Health

Light activity speeds recovery from sports concussion

UW Health sees outcomes improved with new protocol

Light activity speeds recovery from...

MADISON, Wis. - The International Conference on Concussions in Sport is recommending a change to protocol that would have athletes begin light activity one or two days after getting a concussion.

The recommendation is a change from the cocooning protocol that had athletes shut down activity for 10 to 14 days.

“The guideline was saying we have to have 10 to 14 days of rest. We really need to isolate the athlete. They can’t exercise, they can’t participate in school and they can’t do media.

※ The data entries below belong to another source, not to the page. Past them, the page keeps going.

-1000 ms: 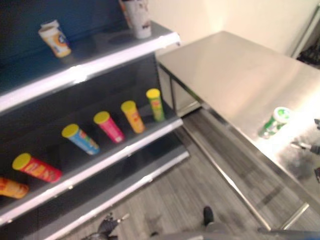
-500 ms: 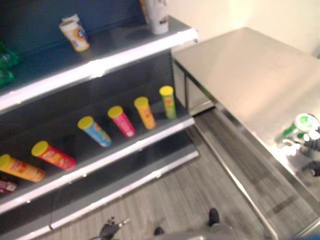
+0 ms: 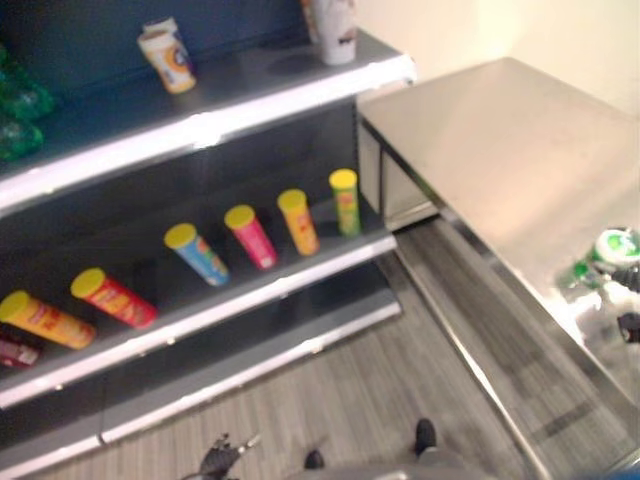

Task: Put the goods on the table back onto the shelves and tidy them up.

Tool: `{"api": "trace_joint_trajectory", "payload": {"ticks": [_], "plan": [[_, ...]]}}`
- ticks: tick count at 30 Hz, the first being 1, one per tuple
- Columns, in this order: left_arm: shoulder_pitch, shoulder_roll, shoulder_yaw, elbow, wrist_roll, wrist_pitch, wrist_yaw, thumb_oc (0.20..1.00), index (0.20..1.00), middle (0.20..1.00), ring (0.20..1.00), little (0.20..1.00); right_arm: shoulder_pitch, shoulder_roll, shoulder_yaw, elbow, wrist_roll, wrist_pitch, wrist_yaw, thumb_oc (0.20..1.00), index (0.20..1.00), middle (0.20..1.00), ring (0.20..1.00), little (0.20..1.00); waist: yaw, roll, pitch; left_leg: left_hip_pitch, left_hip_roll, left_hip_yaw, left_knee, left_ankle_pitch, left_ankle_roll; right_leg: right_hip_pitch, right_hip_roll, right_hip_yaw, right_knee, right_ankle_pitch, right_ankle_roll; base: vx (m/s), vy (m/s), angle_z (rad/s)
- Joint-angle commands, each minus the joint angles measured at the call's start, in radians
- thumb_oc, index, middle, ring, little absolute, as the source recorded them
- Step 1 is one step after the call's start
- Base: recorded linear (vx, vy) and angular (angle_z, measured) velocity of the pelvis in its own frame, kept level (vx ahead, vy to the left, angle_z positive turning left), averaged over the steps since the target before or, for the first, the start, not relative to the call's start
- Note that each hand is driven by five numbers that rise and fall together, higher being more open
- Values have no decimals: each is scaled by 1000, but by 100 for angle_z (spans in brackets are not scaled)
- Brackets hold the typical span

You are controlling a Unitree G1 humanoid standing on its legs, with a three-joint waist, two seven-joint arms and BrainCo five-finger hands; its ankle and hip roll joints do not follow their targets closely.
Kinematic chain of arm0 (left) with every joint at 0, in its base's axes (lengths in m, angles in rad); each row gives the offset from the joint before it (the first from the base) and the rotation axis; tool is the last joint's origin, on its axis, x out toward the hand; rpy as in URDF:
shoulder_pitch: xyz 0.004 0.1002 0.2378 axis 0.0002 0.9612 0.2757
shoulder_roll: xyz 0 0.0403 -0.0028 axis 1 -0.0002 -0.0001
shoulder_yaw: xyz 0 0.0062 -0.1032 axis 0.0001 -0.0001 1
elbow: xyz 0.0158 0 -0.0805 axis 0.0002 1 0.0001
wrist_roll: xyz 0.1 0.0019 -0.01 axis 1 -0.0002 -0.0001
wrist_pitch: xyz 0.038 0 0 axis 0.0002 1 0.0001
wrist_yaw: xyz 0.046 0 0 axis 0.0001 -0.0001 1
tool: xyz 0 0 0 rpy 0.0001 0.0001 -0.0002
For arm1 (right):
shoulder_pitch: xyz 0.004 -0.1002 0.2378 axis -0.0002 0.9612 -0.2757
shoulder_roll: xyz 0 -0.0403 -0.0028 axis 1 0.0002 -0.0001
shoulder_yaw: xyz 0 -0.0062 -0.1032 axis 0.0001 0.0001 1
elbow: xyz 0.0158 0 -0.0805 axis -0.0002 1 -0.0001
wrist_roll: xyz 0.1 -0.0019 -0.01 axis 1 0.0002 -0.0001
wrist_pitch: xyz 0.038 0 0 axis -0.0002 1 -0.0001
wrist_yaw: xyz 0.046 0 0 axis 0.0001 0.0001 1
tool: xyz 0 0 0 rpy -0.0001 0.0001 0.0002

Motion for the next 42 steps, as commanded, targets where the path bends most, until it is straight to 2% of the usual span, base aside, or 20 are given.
{"api": "trace_joint_trajectory", "payload": {"ticks": [1,6,11,14,16,20,21,22,23,26,27,31,32,35,39,40,41,42], "plan": [[-45,59,-13,3,6,-24,21,1000,1000,1000,1000,1000,-47,-39,-36,-74,-29,-53,-42,200,200,200,200,200,26,-46,-7,72,61,112,4,43,-72,17,20,2,68,-137,-4,0,0,0],[-42,54,-6,-1,2,-28,24,1000,1000,1000,1000,1000,-54,-43,-53,-160,-43,-71,-45,200,200,200,200,200,27,-49,-10,76,66,112,7,45,-72,21,26,5,67,-141,-7,0,0,0],[-44,47,6,-14,-16,-36,33,1000,1000,1000,1000,1000,-123,-78,-39,-298,-26,-121,-37,200,200,200,200,200,37,-63,-14,75,79,105,29,54,-75,28,42,12,64,-148,-15,-10,-42,-1],[-45,43,12,-14,-32,-36,37,1000,1000,1000,1000,1000,-174,-88,-26,-373,-3,-146,-33,200,200,200,200,200,49,-75,-10,56,88,92,79,61,-73,44,54,10,56,-157,-25,-19,-50,2],[-63,43,4,-20,-45,-34,37,1000,1000,1000,1000,1000,-218,-93,-23,-432,30,-161,-37,200,200,200,200,200,58,-99,12,-5,88,121,171,68,-60,64,38,-26,48,-160,-32,-80,-55,12],[-63,43,4,-20,-45,-34,37,1000,1000,1000,1000,1000,-218,-93,-23,-432,30,-161,-37,200,200,200,200,200,56,-99,10,-8,87,119,172,68,-60,62,37,-27,48,-160,-32,-25,3,56],[-74,41,-13,-17,-38,-23,26,1000,1000,1000,1000,1000,-252,-93,-15,-482,48,-155,-25,200,200,200,200,200,62,-107,17,-46,83,253,176,28,-32,81,14,-79,39,-164,-25,-89,52,5],[-78,41,-19,-6,-34,-21,20,1000,1000,1000,1000,1000,-270,-96,-12,-508,53,-156,-19,200,200,200,200,200,59,-107,12,-49,78,297,158,7,-28,76,0,-91,43,-158,-17,-59,134,44],[-77,40,-29,19,-26,-14,13,1000,1000,1000,1000,1000,-322,-90,29,-522,65,-151,-11,200,200,200,200,200,72,-97,2,-38,70,305,139,-2,-29,82,-6,-105,48,-155,-11,1,143,75],[-73,40,-30,46,-18,-10,11,1000,1000,1000,1000,1000,-391,-89,90,-525,78,-147,5,200,200,200,200,200,81,-91,-19,-11,53,300,87,-1,-23,85,-23,-121,54,-143,2,69,146,51],[-67,43,-30,58,-17,-10,13,1000,1000,1000,1000,1000,-463,-82,154,-514,94,-148,7,200,200,200,200,200,96,-93,-32,1,37,300,60,6,-16,82,-37,-118,58,-134,9,60,163,37],[-60,54,-34,74,-16,-12,21,1000,1000,1000,1000,1000,-618,-61,288,-456,121,-143,8,200,200,200,200,200,130,-96,-43,14,5,298,18,6,0,65,-69,-119,70,-116,28,8,159,12],[-52,62,-32,79,-25,-13,23,1000,1000,1000,1000,1000,-693,-56,347,-436,118,-135,10,200,200,200,200,200,151,-96,-43,19,-9,296,17,-2,9,64,-87,-121,80,-111,38,5,137,11],[-47,71,-27,83,-32,-16,26,1000,1000,1000,1000,1000,-769,-67,404,-402,105,-127,6,200,200,200,200,200,166,-99,-47,16,-32,285,16,-10,24,51,-114,-125,111,-105,47,6,113,10],[-47,70,-26,83,-32,-16,26,1000,1000,1000,1000,1000,-771,-67,406,-401,105,-128,6,200,200,200,200,200,165,-98,-47,15,-32,285,16,-10,24,50,-114,-125,111,-106,47,2,43,9],[-40,82,-23,82,-42,-17,26,1000,1000,1000,1000,1000,-828,-70,443,-379,95,-121,4,200,200,200,200,200,184,-95,-43,24,-55,274,16,-26,41,34,-145,-122,182,-109,58,2,125,1],[-41,81,-22,82,-42,-17,26,1000,1000,1000,1000,1000,-832,-70,446,-377,95,-121,4,200,200,200,200,200,183,-96,-46,18,-56,274,16,-24,42,28,-147,-122,182,-107,58,54,344,-3],[-36,97,-30,87,-42,-16,22,1000,1000,1000,1000,1000,-911,-115,493,-334,73,-97,8,200,200,200,200,200,194,-96,-34,42,-109,240,11,-43,76,-24,-225,-97,357,-21,88,92,383,5]]}}
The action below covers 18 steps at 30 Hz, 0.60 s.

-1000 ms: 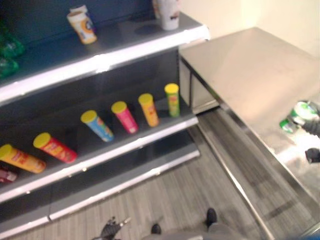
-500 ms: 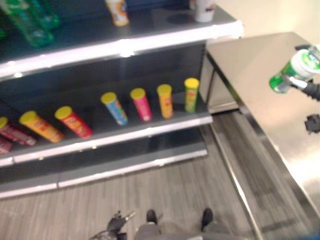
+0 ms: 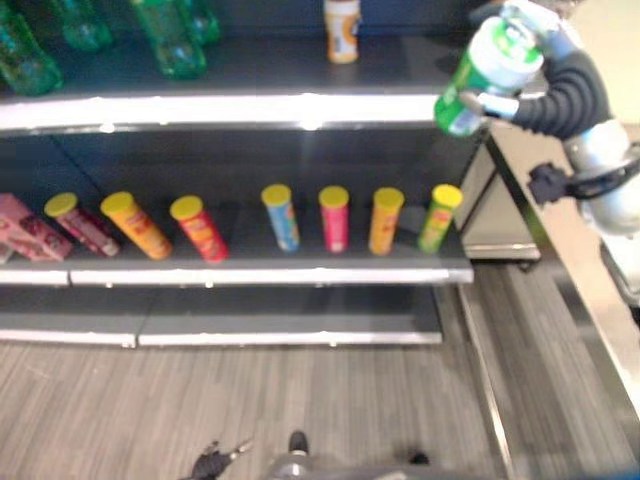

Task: Put the goods on the table back onto the shelves and tidy them up.

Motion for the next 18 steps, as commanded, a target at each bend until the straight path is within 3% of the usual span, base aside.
{"api": "trace_joint_trajectory", "payload": {"ticks": [1,6,7,8,10,18], "plan": [[-40,92,-66,13,-32,-25,-2,1000,1000,1000,1000,1000,-235,-113,115,135,7,9,-38,200,200,200,200,200,34,16,-10,65,-82,-90,1,-126,46,-236,-115,165,465,18,47,117,370,46],[-53,102,-79,5,-42,-29,-9,1000,1000,1000,1000,1000,-289,-130,150,197,35,14,-41,200,200,200,200,200,32,19,-15,57,-83,-134,0,-120,37,-235,-56,200,350,-33,32,59,1,78],[-65,114,-95,5,-49,-31,-14,1000,1000,1000,1000,1000,-322,-137,169,260,57,14,-53,200,200,200,200,200,30,10,-13,58,-95,-183,6,-126,30,-219,-19,247,211,-47,31,79,-124,24],[-72,117,-95,10,-50,-29,-17,1000,1000,1000,1000,1000,-354,-134,194,320,60,23,-48,200,200,200,200,200,36,-5,-16,49,-97,-207,15,-127,25,-201,-3,270,169,-40,32,144,-195,56],[-71,112,-109,8,-53,-34,-14,1000,1000,1000,1000,1000,-433,-114,268,415,56,33,-45,200,200,200,200,200,44,-17,-44,42,-80,-208,12,-124,14,-153,1,236,100,-27,31,105,-142,88],[-71,99,-120,31,-82,-27,-3,1000,1000,1000,1000,1000,-511,-83,355,608,48,53,-34,200,200,200,200,200,76,-36,-63,29,-50,-245,8,-109,-9,-97,22,187,57,-38,17,67,-77,28]]}}
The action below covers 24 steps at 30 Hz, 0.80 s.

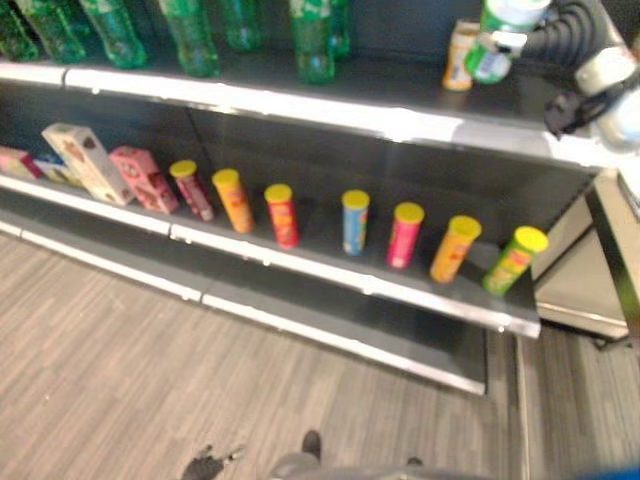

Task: Put the goods on the table back onto the shelves and tidy them up.

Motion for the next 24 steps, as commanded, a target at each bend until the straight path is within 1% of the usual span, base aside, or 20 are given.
{"api": "trace_joint_trajectory", "payload": {"ticks": [1,7,8,10,14,24], "plan": [[-73,51,-41,32,-42,-27,15,1000,1000,1000,1000,1000,-153,1,62,129,46,-3,-28,200,200,200,200,200,52,-33,-36,65,4,-16,8,-134,-48,-81,-34,-4,67,-26,29,52,-56,22],[-79,44,-49,60,-40,-23,22,1000,1000,1000,1000,1000,-172,15,84,229,43,10,-20,200,200,200,200,200,64,-34,-36,49,10,-41,2,-122,-60,-72,-29,-42,62,-35,22,26,-39,18],[-73,39,-54,71,-41,-19,21,1000,1000,1000,1000,1000,-180,29,98,276,37,19,-12,200,200,200,200,200,72,-33,-38,47,13,-46,0,-118,-62,-64,-29,-57,58,-38,21,39,-26,24],[-73,38,-54,71,-41,-19,21,1000,1000,1000,1000,1000,-182,29,100,278,37,18,-12,200,200,200,200,200,70,-33,-38,47,13,-47,0,-118,-62,-63,-29,-58,57,-38,21,26,-17,16],[-77,32,-60,77,-43,-20,27,1000,1000,1000,1000,1000,-176,57,92,320,56,18,-11,200,200,200,200,200,76,-31,-35,41,15,-50,0,-114,-68,-57,-28,-70,53,-42,19,24,-14,13],[-79,30,-66,81,-40,-19,33,1000,1000,1000,1000,1000,-188,77,130,328,41,17,6,200,200,200,200,200,70,-36,-37,50,17,-38,0,-120,-68,-44,-28,-73,45,-43,19,3,1,0]]}}
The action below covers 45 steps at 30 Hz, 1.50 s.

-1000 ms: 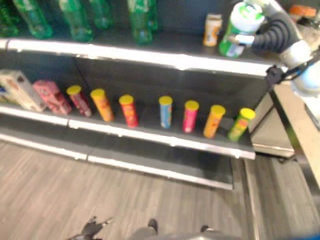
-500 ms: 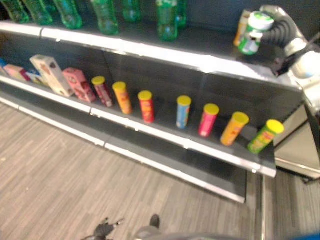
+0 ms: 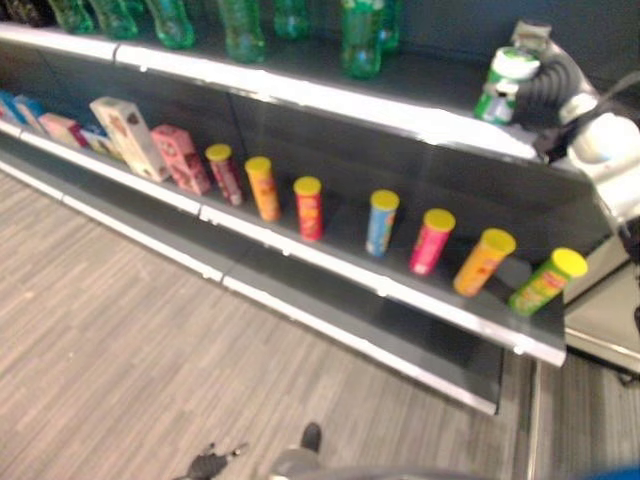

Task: Put the goods on the table back onto the shelves and tidy them up.

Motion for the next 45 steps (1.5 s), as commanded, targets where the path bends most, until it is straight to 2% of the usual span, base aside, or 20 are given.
{"api": "trace_joint_trajectory", "payload": {"ticks": [1,18,19,20,32,38,40,41,42,43,45], "plan": [[-49,40,-66,41,-40,-19,16,1000,1000,1000,1000,1000,-159,-5,81,40,41,-30,-15,200,200,200,200,200,35,-30,-33,88,20,33,0,-131,-52,-53,-34,5,46,-28,24,0,0,0],[-52,42,-60,51,-31,-22,22,1000,1000,1000,1000,1000,-158,1,90,64,27,-27,-15,200,200,200,200,200,14,-35,-31,100,21,49,0,-141,-50,-52,-37,23,43,-25,25,0,0,0],[-52,42,-59,52,-32,-22,23,1000,1000,1000,1000,1000,-155,2,87,62,28,-27,-15,407,407,407,407,407,13,-34,-31,100,21,50,0,-142,-50,-52,-37,23,43,-25,25,0,0,0],[-51,42,-58,54,-31,-21,23,1000,1000,1000,1000,1000,-151,3,83,57,34,-26,-16,1000,1000,1000,1000,1000,13,-34,-31,102,21,50,0,-143,-50,-51,-37,23,42,-25,25,0,0,0],[-46,43,-47,66,-33,-19,23,1000,1000,1000,1000,1000,-164,-11,81,54,30,-28,-26,1000,1000,1000,1000,1000,10,-36,-34,108,23,58,0,-146,-50,-48,-36,26,42,-23,25,0,0,0],[-45,46,-34,68,-34,-17,32,1000,1000,1000,1000,1000,-197,-70,57,-3,6,-34,-91,1000,1000,1000,1000,1000,-2,-39,-36,113,23,67,0,-150,-49,-47,-36,31,38,-20,27,0,0,0],[-48,44,-30,71,-27,-17,36,1000,1000,1000,1000,1000,-196,-92,27,-61,-1,-43,-127,1000,1000,1000,1000,1000,-11,-38,-36,114,24,71,0,-152,-49,-50,-35,37,38,-19,28,-7,17,-2],[-48,35,-21,77,-20,-14,47,1000,1000,1000,1000,1000,-167,-121,-42,-169,-10,-57,-176,1000,1000,1000,1000,1000,-28,-33,-35,117,25,80,0,-158,-47,-56,-35,46,37,-17,31,-9,23,-6],[-48,37,-22,77,-20,-14,48,1000,1000,1000,1000,1000,-160,-122,-49,-174,-11,-55,-176,1000,1000,1000,1000,1000,-27,-35,-35,117,25,80,0,-158,-47,-56,-35,47,38,-17,31,-15,52,-16],[-48,24,-9,79,-16,-9,56,1000,1000,1000,1000,1000,-99,-136,-135,-293,-28,-69,-216,1000,1000,1000,1000,1000,-42,-29,-35,121,24,88,0,-163,-43,-61,-34,58,39,-15,33,-4,48,-23],[-46,13,4,83,-10,-5,61,1000,1000,1000,1000,1000,4,-132,-247,-406,-24,-83,-239,1000,1000,1000,1000,1000,-57,-25,-34,126,24,100,0,-170,-39,-66,-35,72,40,-13,36,-8,62,-23]]}}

So things like looking at a phone, watching TV, playing games, that’s all shut down,” said Liz Chumanov, an advanced clinician in sports rehabilitation with UW Health.

Research now shows the cocooning protocol has an adverse effect on the recovery of the athlete.

“With a concussion you have an athlete who is a very highly active individual and you shut them down.  So the old thought process of, let’s shut them down for 10 to 14 days, well they are going to get a cascade of depression type symptoms because you’ve shut them down from their activity,” Chumanov said. 

Concussions do require time for the injury to the brain to heal, but introducing light activity in the days following speeds up the recovery of the athlete. 

One or two days after sustaining a concussion, athletes are introduced to light activity.  If concussion symptoms do not return, the activity level is increased the following day.  The research shows that, in many cases, an athlete can return to competition after one week, but that can vary by the individual.

“The new thought process is, and there is literature to support it, these are highly active individuals.  If we get them active again, we can stop that cascade of symptoms and hopefully prevent some of those individuals who actually go on to more of a prolonged recovery,” Chumanov said.

UW Health has been utilizing a concussion protocol that gets athletes active after one or two days for the last five years.  By gradually increasing activity, if no concussion symptoms return, they have seen improvements in the quality and speed of recovery.

To read the statement issued by the International Conference on Concussions, visit the British Journal of Sports Medicine website.

For more information on the concussion protocol used by UW Health, visit their website at uwhealth.org.  

It is important for any athlete who may have sustained a concussion to be seen by a physician and consult with them before deciding on a recovery protocol.